Five Unconventional Training Techniques
MF examines the unique preparation methods that are giving some professional athletes an added edge
It’s not easy staying on top in a major sport. Injuries, age and increased competition have destroyed even the greatest athletes, but the desire to perform at the highest level has some pros training in very unorthodox ways. From torturous diets to bizarre workouts, these unconventional techniques are helping some athletes to step their game up — and making others look like maniacs.
Troy Polamalu might look like he can bench press a Buick, but the Pittsburgh Steeler does not touch a heavy barbell when he’s preparing for the NFL season. Removing himself from the regular training camp, the six-time Pro Bowler works out at the Sports Lab in California where he undergoes an intense regiment of workouts known as iso-kinetics. Focused on building faster muscles instead of bigger ones, the exercises put an emphasis on balance and quickness in an attempt to literally change the nerve system of the body. So instead of clean-and-jerks, Polamalu will do light squats while balanced on a BOSU ball. The idea is that the safety’s muscles will react so quickly that his hits will be more explosive. The highlight reels speak for themselves.
Mixed Martial Arts
The recent MMA success of former NFL players like Matt Mitrione and Herschel Walker has proven that the fight game is a viable career option for guys who have burnt out on the gridiron. So it’s no surprise that some current pros are stepping into the cage pros are stepping into the cage to improve their tenacity. One such player is Baltimore Raven Brendon Ayanbadejo who has trained in mixed martial arts with former UFC Light Heavyweight Champion Rashad Evans. For the linebacker, this grueling workout helps improve his stamina and endurance.
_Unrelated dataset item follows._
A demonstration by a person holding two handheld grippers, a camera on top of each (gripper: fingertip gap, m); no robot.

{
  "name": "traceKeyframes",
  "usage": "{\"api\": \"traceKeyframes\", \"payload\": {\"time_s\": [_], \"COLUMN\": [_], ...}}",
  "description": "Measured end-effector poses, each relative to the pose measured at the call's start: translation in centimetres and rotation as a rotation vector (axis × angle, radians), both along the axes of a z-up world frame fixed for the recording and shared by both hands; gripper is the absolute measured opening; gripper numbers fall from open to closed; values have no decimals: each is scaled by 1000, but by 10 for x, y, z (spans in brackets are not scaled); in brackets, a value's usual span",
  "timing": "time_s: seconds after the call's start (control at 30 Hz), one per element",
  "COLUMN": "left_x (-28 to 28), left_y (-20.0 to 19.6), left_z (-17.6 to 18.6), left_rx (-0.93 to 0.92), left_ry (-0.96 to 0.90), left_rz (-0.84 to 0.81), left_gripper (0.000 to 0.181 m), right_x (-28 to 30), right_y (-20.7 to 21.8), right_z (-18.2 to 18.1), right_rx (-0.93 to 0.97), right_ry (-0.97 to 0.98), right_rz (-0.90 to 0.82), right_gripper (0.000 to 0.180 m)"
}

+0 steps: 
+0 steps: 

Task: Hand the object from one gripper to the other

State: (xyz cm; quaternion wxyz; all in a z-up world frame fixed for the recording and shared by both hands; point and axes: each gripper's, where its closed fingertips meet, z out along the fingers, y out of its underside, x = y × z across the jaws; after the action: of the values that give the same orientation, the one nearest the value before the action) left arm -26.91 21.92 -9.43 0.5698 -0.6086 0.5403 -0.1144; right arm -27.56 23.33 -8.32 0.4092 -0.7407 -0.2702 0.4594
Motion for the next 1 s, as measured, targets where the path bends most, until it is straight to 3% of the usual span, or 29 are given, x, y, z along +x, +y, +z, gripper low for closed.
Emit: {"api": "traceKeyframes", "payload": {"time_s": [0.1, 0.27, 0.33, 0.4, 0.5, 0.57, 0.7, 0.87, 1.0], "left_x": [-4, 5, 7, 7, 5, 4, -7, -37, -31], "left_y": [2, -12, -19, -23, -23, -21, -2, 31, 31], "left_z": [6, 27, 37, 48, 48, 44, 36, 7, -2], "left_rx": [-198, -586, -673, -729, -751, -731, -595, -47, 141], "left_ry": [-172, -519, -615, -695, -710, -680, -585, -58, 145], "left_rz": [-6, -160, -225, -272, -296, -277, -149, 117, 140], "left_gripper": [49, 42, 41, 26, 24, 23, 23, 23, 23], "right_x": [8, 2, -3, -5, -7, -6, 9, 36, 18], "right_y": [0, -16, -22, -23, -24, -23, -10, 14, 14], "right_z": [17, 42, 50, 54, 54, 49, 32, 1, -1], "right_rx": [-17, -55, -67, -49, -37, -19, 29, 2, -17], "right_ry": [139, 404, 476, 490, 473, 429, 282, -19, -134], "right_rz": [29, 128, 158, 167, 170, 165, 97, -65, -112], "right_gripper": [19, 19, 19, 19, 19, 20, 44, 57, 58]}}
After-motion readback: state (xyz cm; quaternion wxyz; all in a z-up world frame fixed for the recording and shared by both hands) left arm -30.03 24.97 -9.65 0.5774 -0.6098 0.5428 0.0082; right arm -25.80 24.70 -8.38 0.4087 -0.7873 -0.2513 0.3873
After all, a play might only last a few seconds in a football game, but an MMA round is five minutes long if you can go the distance. For Ayanbadejo, getting slammed in the Octagon has made him better at slamming opponents on the field.
Growing up dirt poor on the streets of the Philippines taught Manny Pacquiao how to be tough, but it takes more than a rough upbringing to survive the punching power of opponents like Miguel Cotto or Juan Manuel Marquez. That’s why the southpaw utilizes a bizarre training technique to harden himself before a big fight — he allows himself to be beaten with sticks. In order to prepare his body for the pummeling it’s sure to take, Pac-Man lets his coaches pound his chest and arms repeatedly with thick wooden batons. Clearly agonizing, Pacquiao says the harsh treatment allows him to familiarize his body with pain so his mind can stay focused during a fight. With dedication like that, it’s no wonder he hasn’t been knocked out in over a decade.
For the majority of professional wrestlers, the most important part of their training is hitting the weight room to achieve a superhuman physique. But a young WWE star named John Morrison relies on more than just saying his prayers and eating his vitamins to perform at the top of his game. A high flier who spends most of his matches leaping off the top rope, Morrison has gained attention for utilizing parkour in the ring. First popularized in France and now an international craze thanks to YouTube, parkour is a form of acrobatic running that focuses on using skills like vaulting, jumping and climbing to overcome obstacles. When done properly, the discipline can be used to run up and over walls and has helped Morrison fly higher than Koko B. Ware’s bird.
You’d think a massive 270-pound defensive end like Dwight Freeney would rely on a high-protein diet to maintain his serious size, but you’d be wrong. Instead, the Indianapolis Colt is a devout follower of an eating plan known as “Sari Mellman's Dietary Progression.” Designed to figure out precisely what foods make Freeney more powerful, the diet is specific to the point where he can eat Fuji apples, but he can’t eat Granny Smith. Every few months, blood is drawn from the big man to identify what effect this food is having on his body at a cellular level. This way, Freeney knows what grub his body feeds off of and what it rejects. It may sound crazy, but the Pro Bowler is so serious about following this plan that he won’t even change the type of toothpaste he uses in the morning.